| INSTRUCTIONS TO FOLLOW |
Exactly as they appear, restate the lines of the material, from the first through the one containing "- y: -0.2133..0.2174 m".

| AVAILABLE DATA |
+--
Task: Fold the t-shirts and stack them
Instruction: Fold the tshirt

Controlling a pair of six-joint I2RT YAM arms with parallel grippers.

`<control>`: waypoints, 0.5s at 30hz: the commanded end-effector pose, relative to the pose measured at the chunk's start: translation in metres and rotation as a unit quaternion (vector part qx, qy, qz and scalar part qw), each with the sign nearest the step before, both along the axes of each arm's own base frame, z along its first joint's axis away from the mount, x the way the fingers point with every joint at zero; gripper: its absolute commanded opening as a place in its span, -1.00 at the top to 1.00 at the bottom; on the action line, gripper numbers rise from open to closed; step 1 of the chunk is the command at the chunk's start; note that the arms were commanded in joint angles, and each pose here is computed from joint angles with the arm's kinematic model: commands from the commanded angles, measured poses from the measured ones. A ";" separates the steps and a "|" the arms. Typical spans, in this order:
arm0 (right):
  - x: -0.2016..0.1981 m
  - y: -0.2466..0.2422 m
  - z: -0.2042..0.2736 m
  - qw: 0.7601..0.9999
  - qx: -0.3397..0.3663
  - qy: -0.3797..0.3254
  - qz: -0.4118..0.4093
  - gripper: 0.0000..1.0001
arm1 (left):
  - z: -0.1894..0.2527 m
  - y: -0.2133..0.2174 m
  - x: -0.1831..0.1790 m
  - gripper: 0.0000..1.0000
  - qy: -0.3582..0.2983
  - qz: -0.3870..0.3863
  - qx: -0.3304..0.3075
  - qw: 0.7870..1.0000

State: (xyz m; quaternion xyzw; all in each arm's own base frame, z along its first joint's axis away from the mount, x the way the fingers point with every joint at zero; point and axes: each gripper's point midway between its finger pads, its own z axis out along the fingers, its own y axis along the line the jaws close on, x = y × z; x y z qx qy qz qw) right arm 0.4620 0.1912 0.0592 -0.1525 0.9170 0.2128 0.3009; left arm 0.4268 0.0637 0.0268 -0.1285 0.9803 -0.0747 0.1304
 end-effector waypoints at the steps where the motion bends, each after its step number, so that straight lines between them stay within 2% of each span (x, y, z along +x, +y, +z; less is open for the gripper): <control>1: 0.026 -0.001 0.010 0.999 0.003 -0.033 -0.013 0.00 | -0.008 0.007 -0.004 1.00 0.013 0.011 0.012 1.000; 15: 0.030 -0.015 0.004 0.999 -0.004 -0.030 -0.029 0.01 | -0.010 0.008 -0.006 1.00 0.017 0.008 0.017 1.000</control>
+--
| EXERCISE RESULT |
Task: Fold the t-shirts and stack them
Instruction: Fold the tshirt

Controlling a pair of six-joint I2RT YAM arms with parallel grippers.

`<control>`: waypoints, 0.5s at 30hz: the commanded end-effector pose, relative to the pose measured at the chunk's start: translation in metres and rotation as a unit quaternion (vector part qx, qy, qz and scalar part qw), each with the sign nearest the step before, both along the axes of each arm's own base frame, z along its first joint's axis away from the mount, x the way the fingers point with every joint at zero; gripper: its absolute commanded opening as a place in its span, -1.00 at the top to 1.00 at the bottom; on the action line, gripper numbers rise from open to closed; step 1 of the chunk is the command at the chunk's start; note that the arms were commanded in joint angles, and each pose here is computed from joint angles with the arm's kinematic model: commands from the commanded angles, measured poses from the measured ones. A ";" separates the steps and a "|" the arms. Typical spans, in this order:
arm0 (right):
  - x: -0.2016..0.1981 m
  - y: -0.2466..0.2422 m
  - z: -0.2042..0.2736 m
  - qw: 0.7601..0.9999
  - qx: -0.3397..0.3663
  - qy: -0.3797..0.3254
  - qz: -0.4118..0.4093
  - gripper: 0.0000..1.0001
arm1 (left):
  - z: -0.1894..0.2527 m
  - y: -0.2133..0.2174 m

The output for this exercise is finished.